# [What you will do]
Each line below from the one containing "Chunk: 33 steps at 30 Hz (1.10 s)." through the one containing "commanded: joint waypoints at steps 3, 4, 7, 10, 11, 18" is to be given again exactly, and no line outside that span.

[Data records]
----------------
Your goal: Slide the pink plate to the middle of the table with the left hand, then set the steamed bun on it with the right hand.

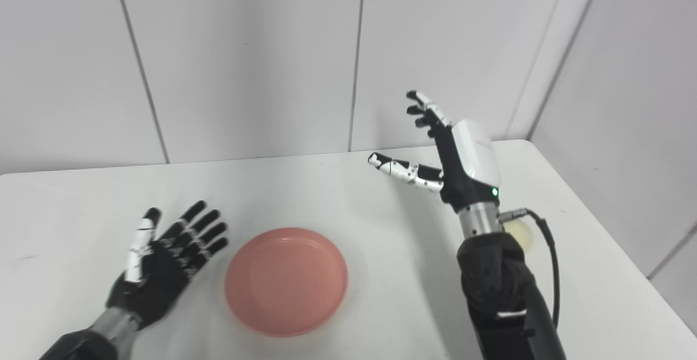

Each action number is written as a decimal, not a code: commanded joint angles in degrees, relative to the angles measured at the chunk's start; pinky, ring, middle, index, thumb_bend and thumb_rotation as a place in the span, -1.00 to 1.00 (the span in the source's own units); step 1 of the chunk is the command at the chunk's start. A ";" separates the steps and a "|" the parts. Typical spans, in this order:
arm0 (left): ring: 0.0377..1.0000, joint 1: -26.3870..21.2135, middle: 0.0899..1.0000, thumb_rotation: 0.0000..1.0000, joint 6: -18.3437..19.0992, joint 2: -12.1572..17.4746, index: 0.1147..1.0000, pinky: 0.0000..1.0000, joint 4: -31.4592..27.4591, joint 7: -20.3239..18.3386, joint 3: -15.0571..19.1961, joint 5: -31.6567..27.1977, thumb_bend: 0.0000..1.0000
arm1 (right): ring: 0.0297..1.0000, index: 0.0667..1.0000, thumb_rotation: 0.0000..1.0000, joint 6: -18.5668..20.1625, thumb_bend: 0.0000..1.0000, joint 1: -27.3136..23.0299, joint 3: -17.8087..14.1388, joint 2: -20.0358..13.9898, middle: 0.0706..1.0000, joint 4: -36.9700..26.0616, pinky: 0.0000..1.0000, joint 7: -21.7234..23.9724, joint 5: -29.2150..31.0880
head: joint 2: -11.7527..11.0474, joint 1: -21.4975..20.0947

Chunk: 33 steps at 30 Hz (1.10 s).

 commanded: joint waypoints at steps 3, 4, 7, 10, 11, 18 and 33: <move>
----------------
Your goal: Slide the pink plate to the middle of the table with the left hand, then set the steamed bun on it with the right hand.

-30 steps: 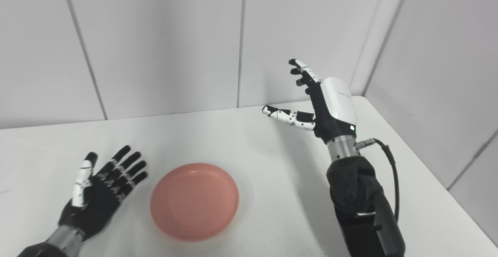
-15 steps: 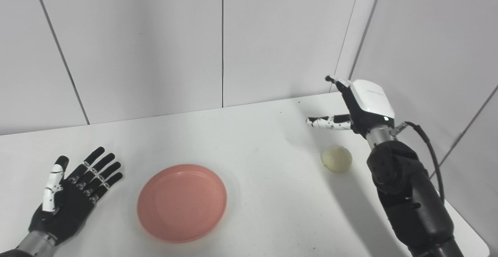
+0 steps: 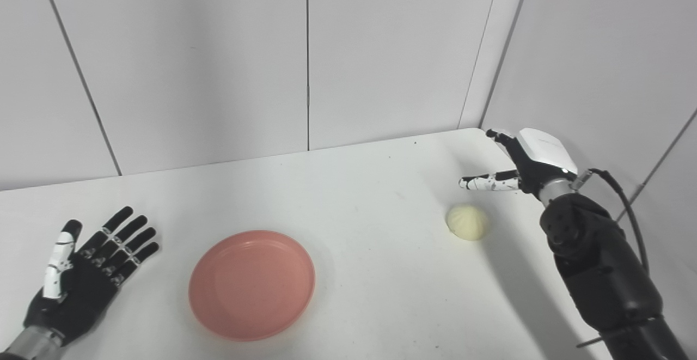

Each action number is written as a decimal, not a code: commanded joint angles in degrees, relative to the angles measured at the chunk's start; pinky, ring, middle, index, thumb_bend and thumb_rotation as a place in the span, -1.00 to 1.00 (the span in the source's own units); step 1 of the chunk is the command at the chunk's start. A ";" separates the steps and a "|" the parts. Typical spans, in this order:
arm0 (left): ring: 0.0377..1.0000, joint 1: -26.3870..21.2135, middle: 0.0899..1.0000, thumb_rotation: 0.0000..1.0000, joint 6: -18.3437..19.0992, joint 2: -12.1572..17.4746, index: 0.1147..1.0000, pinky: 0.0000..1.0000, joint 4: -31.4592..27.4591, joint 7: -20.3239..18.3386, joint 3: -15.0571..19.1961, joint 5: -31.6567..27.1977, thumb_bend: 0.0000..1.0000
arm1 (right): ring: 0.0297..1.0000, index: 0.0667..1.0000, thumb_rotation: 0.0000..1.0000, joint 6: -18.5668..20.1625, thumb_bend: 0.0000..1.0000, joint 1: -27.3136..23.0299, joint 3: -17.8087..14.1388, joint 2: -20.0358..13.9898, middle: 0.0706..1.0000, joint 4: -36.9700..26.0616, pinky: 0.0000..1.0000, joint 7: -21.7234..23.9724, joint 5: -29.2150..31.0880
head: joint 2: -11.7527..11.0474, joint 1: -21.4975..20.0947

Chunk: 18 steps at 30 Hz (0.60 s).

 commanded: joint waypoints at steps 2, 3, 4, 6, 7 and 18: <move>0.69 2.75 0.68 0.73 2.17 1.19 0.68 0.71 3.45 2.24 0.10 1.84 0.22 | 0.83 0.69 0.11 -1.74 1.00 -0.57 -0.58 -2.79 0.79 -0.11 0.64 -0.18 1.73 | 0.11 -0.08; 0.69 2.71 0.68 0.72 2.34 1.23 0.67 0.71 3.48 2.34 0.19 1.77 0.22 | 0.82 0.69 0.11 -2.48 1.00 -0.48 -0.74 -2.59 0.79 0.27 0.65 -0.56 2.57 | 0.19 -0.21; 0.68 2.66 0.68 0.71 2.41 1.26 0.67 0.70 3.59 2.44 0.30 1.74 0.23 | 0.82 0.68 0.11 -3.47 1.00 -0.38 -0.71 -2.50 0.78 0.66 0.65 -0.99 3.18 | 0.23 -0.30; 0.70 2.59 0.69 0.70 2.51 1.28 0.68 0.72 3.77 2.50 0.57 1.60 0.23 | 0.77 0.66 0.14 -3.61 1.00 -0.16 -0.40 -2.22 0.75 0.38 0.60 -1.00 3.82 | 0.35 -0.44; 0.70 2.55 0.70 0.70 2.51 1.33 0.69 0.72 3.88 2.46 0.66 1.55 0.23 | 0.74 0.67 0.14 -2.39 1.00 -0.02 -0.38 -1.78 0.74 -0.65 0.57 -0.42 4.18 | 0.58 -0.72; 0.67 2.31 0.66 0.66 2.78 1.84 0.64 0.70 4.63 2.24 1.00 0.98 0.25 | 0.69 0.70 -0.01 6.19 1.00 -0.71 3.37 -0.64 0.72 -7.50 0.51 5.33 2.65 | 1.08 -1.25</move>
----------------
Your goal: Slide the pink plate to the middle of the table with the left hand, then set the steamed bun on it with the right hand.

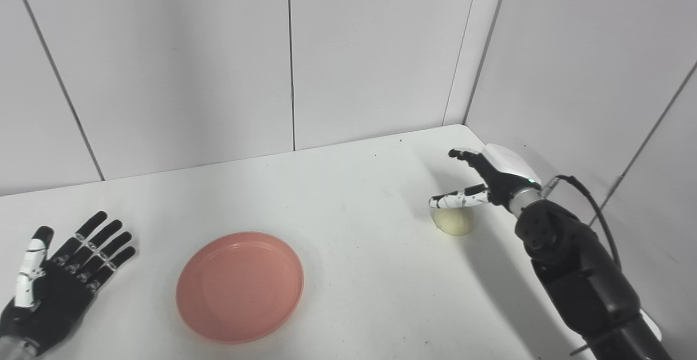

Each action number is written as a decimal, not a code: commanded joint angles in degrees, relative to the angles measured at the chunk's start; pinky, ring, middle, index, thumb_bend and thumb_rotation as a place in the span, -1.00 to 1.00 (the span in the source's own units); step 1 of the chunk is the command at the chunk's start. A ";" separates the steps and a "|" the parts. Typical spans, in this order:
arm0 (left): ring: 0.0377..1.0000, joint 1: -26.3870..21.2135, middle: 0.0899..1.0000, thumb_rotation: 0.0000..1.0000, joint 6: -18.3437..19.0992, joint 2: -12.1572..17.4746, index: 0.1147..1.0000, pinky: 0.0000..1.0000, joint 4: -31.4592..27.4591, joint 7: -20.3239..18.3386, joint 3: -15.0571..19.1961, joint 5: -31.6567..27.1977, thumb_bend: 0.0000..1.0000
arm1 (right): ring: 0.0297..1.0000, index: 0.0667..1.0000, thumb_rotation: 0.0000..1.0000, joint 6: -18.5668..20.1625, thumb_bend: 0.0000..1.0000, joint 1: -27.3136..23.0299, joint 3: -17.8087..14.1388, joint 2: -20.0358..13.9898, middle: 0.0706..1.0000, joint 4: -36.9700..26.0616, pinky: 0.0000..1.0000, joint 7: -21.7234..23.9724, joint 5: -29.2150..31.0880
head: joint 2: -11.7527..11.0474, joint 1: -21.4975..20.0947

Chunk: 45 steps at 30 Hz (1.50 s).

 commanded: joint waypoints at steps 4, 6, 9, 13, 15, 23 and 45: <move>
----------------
# [Exercise solution]
Chunk: 33 steps at 30 Hz (1.10 s).

 commanded: joint waypoints at steps 3, 4, 7, 10, 11, 18 and 33: <move>

The full output has been given.